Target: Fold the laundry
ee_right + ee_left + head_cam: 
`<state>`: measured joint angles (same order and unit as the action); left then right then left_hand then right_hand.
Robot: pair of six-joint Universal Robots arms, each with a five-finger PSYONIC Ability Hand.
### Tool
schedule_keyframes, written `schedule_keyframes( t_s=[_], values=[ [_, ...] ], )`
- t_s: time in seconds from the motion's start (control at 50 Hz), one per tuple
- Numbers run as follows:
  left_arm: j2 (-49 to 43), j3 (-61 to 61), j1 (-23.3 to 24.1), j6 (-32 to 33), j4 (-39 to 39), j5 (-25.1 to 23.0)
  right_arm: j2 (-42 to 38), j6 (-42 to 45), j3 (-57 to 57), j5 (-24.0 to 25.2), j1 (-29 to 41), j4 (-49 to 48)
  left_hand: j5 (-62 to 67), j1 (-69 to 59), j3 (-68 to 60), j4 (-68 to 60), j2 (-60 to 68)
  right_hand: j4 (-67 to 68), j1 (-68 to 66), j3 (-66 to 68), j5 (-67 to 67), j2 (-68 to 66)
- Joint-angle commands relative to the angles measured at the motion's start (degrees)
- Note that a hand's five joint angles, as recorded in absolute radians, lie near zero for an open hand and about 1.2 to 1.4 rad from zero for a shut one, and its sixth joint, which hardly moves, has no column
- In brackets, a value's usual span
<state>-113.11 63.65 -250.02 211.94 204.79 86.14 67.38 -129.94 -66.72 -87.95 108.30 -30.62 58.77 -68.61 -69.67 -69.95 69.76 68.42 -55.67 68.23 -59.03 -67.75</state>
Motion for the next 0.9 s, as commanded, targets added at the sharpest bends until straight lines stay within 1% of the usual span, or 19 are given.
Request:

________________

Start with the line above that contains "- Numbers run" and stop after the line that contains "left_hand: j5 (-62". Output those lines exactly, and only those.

- _Solution to the exercise_
- Numbers run as follows:
  left_arm: j2 (-49 to 43), j3 (-61 to 61), j1 (-23.3 to 24.1), j6 (-32 to 33), j4 (-39 to 39), j5 (-25.1 to 23.0)
  right_arm: j2 (-42 to 38), j6 (-42 to 45), j3 (-57 to 57), j5 (-24.0 to 25.2), j1 (-29 to 41), j4 (-49 to 48)
  left_hand: j5 (-62 to 67), j1 (-69 to 59), j3 (-68 to 60), j4 (-68 to 60), j2 (-60 to 68)

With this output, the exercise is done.